Write out the whole listing, matching it exactly.
MATERIAL FOR THIS EXERCISE below:
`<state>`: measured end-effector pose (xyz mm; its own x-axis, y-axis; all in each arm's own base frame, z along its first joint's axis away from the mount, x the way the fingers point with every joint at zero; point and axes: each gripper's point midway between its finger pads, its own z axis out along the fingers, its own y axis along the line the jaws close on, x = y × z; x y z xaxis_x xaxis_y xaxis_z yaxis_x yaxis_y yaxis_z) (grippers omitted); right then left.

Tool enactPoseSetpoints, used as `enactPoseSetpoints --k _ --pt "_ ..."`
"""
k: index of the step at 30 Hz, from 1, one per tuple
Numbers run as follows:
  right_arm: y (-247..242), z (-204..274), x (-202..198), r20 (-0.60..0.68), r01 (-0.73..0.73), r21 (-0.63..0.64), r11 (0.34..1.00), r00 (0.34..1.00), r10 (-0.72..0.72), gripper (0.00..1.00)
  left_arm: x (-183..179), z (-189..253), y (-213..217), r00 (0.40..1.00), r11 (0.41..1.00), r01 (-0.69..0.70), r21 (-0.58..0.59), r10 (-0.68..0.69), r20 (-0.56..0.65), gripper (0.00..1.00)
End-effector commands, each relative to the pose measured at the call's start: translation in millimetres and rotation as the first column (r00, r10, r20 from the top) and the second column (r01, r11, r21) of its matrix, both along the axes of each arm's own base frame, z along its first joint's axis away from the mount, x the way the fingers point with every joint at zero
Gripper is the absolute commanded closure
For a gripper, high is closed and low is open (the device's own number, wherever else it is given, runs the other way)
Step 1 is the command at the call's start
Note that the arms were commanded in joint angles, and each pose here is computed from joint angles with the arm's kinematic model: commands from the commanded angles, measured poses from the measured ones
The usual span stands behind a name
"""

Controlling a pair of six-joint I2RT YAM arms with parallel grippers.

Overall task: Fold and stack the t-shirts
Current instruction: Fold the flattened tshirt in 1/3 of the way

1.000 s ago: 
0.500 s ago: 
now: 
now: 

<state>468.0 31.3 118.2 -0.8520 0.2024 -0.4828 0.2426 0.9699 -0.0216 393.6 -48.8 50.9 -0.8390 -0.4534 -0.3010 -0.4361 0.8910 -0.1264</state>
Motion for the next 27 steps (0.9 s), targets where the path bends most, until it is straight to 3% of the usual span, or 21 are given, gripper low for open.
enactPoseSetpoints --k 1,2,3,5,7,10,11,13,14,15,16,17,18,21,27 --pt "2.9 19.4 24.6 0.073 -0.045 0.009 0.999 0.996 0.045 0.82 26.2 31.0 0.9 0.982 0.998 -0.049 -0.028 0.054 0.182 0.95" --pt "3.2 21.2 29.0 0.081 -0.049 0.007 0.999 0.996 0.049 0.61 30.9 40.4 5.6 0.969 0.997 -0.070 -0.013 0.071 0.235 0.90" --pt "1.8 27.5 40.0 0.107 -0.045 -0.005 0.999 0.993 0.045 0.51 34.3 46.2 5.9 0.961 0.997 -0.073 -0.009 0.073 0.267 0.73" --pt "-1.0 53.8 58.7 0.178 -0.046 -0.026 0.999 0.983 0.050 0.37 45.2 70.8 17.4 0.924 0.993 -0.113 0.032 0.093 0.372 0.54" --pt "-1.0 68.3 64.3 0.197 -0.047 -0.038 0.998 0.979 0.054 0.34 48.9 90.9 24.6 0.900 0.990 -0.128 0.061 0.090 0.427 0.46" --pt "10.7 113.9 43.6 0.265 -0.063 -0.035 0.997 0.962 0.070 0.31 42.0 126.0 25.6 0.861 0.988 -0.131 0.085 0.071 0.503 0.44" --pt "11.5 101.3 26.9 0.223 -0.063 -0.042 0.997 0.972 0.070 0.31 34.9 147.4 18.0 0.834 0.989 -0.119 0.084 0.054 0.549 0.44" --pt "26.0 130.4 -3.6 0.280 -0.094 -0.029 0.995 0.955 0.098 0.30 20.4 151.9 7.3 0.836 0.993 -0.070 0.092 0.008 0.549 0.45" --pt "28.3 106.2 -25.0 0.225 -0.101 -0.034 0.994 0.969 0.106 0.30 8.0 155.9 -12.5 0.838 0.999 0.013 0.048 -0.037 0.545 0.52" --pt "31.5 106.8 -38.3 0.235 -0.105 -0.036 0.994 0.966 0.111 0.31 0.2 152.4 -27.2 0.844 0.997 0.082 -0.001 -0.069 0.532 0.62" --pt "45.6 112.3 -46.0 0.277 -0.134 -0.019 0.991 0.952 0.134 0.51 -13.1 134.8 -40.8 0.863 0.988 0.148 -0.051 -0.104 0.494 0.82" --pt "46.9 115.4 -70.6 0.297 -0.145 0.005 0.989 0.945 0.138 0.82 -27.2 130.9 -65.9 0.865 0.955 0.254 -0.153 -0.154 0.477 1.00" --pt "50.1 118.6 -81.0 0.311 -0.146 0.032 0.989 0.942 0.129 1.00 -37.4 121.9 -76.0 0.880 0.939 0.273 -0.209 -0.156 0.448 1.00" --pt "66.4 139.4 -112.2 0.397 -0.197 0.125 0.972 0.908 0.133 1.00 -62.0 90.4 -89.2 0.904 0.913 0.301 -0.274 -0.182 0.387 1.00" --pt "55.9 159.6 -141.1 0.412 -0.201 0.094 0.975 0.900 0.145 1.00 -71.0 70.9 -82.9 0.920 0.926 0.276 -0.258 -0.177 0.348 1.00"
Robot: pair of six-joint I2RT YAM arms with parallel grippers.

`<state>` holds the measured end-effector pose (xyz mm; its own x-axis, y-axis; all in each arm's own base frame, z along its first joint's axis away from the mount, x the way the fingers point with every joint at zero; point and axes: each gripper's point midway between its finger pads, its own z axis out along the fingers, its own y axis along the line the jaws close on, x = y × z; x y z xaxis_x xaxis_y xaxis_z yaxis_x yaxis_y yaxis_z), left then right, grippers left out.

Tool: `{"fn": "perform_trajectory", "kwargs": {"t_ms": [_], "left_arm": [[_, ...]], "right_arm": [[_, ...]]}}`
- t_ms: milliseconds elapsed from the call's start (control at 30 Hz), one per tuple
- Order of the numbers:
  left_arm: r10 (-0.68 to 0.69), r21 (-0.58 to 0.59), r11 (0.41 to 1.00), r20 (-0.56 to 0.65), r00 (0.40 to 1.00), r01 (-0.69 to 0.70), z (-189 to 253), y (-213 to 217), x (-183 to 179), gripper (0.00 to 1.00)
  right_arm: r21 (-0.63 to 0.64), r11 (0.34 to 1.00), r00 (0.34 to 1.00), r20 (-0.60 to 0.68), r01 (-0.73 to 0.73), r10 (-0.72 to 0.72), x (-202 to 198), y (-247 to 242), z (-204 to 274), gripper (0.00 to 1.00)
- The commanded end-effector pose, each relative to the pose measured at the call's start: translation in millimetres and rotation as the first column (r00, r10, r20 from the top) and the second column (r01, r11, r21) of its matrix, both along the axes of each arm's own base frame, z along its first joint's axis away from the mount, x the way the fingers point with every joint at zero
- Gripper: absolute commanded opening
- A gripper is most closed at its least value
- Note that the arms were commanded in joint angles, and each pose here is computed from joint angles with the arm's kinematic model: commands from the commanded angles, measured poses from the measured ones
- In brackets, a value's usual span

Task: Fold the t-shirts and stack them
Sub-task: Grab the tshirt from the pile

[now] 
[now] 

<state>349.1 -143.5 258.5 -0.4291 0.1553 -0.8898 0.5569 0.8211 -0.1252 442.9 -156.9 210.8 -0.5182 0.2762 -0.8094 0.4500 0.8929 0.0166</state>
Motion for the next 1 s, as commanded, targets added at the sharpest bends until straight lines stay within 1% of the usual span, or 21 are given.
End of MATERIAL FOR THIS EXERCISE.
▶ [WRITTEN RESPONSE]:
`<state>`: measured end-effector pose (xyz mm; its own x-axis, y-axis; all in each arm's own base frame, z along its first joint's axis away from the mount, x the way the fingers point with every joint at zero; point and axes: each gripper's point midway between its finger pads, its own z axis out along the fingers, its own y axis along the line the jaws close on, x = y × z; x y z xaxis_x xaxis_y xaxis_z yaxis_x yaxis_y yaxis_z) (grippers omitted); right then left.

Tool enactPoseSetpoints, used as `enactPoseSetpoints --k _ --pt "_ ..."`
"""
k: index of the step at 30 Hz, from 1, one per tuple
Numbers run as follows:
  right_arm: y (-247..242), z (-204..274), x (-202..198), r20 (-0.60..0.68), r01 (-0.73..0.73), r21 (-0.63..0.64), r11 (0.34..1.00), r00 (0.34..1.00), r10 (-0.72..0.72), gripper (0.00..1.00)
  left_arm: x (-183..179), z (-189..253), y (-213..217), r00 (0.40..1.00), r11 (0.41..1.00), r01 (-0.69..0.70), r21 (-0.58..0.59), r10 (-0.68..0.69), r20 (-0.56..0.65), gripper (0.00..1.00)
End-effector commands, each relative to the pose measured at the call's start: translation in millimetres and rotation as the first column (r00, r10, r20 from the top) and the second column (r01, r11, r21) of its matrix, both along the axes of each arm's own base frame, z along its first joint's axis away from the mount, x the way the fingers point with every joint at zero
Gripper is the absolute commanded closure
For a gripper, high is closed and low is open (the device's own number, wherever else it is given, runs the other way)
Step 1 is the command at the call's start
Note that the arms were commanded in joint angles, and each pose here is computed from joint angles with the arm's kinematic model: commands from the commanded angles, measured poses from the measured ones
The usual span stands behind a name
"""

Controlling a pair of six-joint I2RT YAM arms with parallel grippers.

Overall task: Fold and stack the t-shirts
Current instruction: Fold the flattened tshirt in 1/3 of the way

1.000 s ago: 
0.500 s ago: 
now: 
now: 

<state>468.0 31.3 118.2 -0.8520 0.2024 -0.4828 0.2426 0.9699 -0.0216 393.6 -48.8 50.9 -0.8390 -0.4534 -0.3010 -0.4361 0.8910 -0.1264</state>
Motion for the next 27 steps (0.9 s), targets where the path bends most, until it is straight to 3% of the usual span, or 21 are given, gripper low for open.
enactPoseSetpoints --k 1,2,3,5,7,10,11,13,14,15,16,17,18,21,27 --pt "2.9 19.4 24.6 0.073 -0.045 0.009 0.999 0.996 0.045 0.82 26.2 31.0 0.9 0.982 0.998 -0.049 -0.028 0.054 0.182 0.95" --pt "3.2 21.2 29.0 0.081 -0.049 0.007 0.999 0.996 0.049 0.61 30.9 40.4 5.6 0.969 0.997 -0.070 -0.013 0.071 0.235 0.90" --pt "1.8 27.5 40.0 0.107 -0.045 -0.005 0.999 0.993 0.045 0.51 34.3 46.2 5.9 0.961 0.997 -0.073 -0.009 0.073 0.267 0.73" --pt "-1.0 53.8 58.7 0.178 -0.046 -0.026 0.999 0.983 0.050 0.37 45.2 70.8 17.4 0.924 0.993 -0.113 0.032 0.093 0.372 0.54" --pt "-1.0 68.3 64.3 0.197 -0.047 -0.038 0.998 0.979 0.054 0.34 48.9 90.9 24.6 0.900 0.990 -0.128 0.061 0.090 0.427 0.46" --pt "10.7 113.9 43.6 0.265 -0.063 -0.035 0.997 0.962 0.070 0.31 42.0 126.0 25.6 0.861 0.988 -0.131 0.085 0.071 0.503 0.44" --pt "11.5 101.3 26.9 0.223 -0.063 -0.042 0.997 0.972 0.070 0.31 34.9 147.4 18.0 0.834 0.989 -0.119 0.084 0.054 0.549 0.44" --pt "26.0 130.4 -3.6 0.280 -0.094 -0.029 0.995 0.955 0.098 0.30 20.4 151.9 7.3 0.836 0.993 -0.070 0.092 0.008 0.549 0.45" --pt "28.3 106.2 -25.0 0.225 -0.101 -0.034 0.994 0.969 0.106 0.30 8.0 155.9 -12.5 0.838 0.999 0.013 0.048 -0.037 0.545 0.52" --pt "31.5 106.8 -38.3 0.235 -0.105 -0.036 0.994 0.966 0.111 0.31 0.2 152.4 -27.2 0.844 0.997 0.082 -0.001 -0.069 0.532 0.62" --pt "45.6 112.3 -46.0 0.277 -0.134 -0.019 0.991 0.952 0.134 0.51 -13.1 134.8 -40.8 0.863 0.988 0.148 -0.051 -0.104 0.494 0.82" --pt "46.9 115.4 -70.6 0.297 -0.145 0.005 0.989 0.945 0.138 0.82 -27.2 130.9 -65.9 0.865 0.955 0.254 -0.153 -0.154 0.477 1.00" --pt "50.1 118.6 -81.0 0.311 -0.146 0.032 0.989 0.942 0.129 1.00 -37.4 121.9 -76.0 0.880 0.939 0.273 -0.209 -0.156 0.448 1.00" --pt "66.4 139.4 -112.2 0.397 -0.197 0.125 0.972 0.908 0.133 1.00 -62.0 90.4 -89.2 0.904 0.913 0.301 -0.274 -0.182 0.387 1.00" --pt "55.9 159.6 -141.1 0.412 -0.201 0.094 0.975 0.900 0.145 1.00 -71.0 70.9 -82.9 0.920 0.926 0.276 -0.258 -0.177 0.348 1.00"
Robot: pair of six-joint I2RT YAM arms with parallel grippers.

`<state>` holds the measured end-effector pose (xyz mm; its own x-axis, y-axis; all in each arm's own base frame, z along its first joint's axis away from the mount, x the way the fingers point with every joint at zero; point and axes: each gripper's point midway between its finger pads, its own z axis out along the fingers, its own y axis along the line the jaws close on, x = y × z; x y z xaxis_x xaxis_y xaxis_z yaxis_x yaxis_y yaxis_z), left then right, grippers left out.

Tool: `{"fn": "perform_trajectory", "kwargs": {"t_ms": [_], "left_arm": [[_, ...]], "right_arm": [[_, ...]]}}`
- t_ms: milliseconds elapsed from the call's start (control at 30 Hz), one per tuple
- Order of the numbers:
  left_arm: r10 (-0.68 to 0.69), r21 (-0.58 to 0.59), r11 (0.41 to 1.00), r20 (-0.56 to 0.65), r00 (0.40 to 1.00), r01 (-0.69 to 0.70), z (-189 to 253), y (-213 to 217), x (-183 to 179), gripper (0.00 to 1.00)
  right_arm: r21 (-0.63 to 0.64), r11 (0.34 to 1.00), r00 (0.34 to 1.00), r20 (-0.60 to 0.68), r01 (-0.73 to 0.73), r10 (-0.72 to 0.72), x (-202 to 198), y (-247 to 242), z (-204 to 274), gripper (0.00 to 1.00)
- The commanded end-effector pose, each relative to the pose measured at the call's start: translation in millimetres and rotation as the first column (r00, r10, r20 from the top) and the second column (r01, r11, r21) of its matrix, both along the axes of each arm's own base frame, z along its first joint's axis away from the mount, x the way the fingers point with every joint at zero
- Gripper: absolute commanded opening
- A gripper is most closed at its least value
- Note that the arms were commanded in joint angles, and each pose here is computed from joint angles with the arm's kinematic model: commands from the commanded angles, measured poses from the measured ones
- In brackets, a value's usual span

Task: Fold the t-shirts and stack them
Sub-task: Grab the tshirt from the pile

[now] 
[now] 

<state>349.1 -143.5 258.5 -0.4291 0.1553 -0.8898 0.5569 0.8211 -0.1252 442.9 -156.9 210.8 -0.5182 0.2762 -0.8094 0.4500 0.8929 0.0166</state>
Motion for the next 1 s, as commanded, targets added at the sharpest bends until straight lines stay within 1% of the usual span, or 21 are given.

The requested output has been produced.